* **Assignment**:
Could you return each line of the material that has "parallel" in it?

* **Data records**:
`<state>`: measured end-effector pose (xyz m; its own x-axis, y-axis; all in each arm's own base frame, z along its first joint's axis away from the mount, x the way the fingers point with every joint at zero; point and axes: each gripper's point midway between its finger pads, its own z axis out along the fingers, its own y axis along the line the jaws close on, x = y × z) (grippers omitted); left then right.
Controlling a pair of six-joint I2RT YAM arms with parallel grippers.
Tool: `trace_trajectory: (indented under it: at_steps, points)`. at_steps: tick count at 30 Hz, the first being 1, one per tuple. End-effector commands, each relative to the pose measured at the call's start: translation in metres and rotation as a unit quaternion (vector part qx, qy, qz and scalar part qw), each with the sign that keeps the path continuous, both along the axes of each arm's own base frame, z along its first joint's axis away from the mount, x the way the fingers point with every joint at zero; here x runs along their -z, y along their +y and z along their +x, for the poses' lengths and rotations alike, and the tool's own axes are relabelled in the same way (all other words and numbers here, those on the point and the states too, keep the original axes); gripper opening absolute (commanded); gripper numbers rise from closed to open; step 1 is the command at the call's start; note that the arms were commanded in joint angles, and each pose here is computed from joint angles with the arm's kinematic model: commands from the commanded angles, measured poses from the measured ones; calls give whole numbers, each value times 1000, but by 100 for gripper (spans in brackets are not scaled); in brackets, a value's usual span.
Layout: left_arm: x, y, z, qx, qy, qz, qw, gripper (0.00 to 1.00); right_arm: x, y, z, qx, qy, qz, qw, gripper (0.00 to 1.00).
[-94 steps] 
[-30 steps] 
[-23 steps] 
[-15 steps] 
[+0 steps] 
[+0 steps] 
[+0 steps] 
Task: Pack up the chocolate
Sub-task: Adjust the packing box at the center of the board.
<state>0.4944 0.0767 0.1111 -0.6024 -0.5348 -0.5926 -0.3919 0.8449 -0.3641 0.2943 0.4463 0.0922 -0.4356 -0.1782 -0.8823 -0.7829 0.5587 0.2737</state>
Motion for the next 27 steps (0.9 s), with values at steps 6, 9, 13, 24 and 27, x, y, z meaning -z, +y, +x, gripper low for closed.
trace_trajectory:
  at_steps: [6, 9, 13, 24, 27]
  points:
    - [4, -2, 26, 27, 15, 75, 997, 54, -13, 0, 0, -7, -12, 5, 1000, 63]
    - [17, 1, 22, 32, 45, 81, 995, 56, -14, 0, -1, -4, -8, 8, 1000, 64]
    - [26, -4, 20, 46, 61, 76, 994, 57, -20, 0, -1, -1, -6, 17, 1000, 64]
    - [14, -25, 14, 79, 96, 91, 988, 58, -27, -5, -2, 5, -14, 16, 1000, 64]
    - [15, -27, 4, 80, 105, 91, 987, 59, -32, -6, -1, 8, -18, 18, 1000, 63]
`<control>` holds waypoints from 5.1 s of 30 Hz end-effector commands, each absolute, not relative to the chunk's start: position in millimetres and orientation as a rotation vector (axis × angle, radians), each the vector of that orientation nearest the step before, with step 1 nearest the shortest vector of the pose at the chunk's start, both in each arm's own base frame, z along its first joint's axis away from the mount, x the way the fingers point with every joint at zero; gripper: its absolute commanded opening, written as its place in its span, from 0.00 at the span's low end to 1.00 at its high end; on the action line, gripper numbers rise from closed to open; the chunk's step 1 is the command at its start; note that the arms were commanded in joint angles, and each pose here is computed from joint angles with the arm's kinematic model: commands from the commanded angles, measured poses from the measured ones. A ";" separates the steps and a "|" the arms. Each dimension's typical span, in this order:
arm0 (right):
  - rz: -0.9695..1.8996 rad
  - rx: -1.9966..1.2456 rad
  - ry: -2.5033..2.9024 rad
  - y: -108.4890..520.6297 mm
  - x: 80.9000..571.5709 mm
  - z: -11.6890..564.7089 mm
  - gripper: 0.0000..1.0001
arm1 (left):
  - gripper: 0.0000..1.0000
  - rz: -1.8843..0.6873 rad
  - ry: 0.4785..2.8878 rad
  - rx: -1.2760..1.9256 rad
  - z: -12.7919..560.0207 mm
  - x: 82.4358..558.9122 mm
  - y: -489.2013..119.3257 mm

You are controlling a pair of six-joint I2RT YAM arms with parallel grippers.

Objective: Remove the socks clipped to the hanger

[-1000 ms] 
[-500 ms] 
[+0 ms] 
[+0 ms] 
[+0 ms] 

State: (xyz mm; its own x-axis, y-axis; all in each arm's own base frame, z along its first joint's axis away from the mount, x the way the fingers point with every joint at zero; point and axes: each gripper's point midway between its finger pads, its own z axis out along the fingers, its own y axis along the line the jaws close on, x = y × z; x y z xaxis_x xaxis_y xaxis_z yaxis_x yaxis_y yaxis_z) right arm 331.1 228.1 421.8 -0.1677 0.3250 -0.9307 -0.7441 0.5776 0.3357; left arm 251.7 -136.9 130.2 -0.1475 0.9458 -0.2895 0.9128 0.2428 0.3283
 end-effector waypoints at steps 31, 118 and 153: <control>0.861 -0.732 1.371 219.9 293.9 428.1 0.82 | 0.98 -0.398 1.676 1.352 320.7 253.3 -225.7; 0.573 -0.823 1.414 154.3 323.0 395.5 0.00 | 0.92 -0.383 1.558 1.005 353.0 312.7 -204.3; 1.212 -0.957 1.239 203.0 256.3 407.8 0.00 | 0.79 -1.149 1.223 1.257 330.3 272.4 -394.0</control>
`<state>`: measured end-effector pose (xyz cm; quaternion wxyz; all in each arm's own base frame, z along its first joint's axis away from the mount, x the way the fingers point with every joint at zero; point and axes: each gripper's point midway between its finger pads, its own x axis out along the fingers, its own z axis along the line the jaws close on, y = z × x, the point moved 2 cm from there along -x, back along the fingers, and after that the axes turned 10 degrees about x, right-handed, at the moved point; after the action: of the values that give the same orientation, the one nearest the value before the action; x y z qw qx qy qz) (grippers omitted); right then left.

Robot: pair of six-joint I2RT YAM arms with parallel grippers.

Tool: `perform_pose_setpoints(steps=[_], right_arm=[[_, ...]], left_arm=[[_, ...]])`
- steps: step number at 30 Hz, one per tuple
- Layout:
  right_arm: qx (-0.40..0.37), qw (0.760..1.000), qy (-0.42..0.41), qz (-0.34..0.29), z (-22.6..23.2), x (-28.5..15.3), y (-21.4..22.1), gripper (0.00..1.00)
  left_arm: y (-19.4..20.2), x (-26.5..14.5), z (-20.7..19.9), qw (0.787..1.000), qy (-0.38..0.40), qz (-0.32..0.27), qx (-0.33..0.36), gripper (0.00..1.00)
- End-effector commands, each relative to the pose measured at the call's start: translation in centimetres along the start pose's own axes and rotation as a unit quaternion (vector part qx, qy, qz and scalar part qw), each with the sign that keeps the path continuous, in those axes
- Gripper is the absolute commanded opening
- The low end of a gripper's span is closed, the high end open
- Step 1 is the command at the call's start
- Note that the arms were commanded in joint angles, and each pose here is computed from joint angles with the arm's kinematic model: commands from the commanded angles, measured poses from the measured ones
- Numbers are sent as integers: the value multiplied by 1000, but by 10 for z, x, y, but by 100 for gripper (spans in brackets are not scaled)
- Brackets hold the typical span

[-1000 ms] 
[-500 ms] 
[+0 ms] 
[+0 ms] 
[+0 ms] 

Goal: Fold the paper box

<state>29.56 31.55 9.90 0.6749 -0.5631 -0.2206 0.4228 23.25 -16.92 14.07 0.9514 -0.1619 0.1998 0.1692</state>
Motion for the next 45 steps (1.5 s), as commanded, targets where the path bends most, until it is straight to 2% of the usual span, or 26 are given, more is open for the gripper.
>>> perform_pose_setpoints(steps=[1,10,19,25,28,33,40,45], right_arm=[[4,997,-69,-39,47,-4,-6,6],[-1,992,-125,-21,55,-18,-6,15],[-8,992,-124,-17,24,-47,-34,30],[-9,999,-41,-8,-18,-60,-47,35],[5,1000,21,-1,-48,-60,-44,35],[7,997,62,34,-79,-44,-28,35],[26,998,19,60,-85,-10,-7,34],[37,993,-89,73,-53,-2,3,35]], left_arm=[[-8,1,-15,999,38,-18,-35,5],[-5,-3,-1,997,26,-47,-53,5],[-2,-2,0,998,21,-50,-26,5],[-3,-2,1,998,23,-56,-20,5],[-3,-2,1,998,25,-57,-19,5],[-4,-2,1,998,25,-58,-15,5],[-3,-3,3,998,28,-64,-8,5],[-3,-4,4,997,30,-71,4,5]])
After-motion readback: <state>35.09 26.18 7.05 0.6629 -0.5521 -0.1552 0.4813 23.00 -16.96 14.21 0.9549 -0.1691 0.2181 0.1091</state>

* **Answer to this task**:
Controlling a pair of six-joint I2RT YAM arms with parallel grippers.
You are controlling a pair of six-joint I2RT YAM arms with parallel grippers.
Robot: pair of six-joint I2RT YAM arms with parallel grippers.

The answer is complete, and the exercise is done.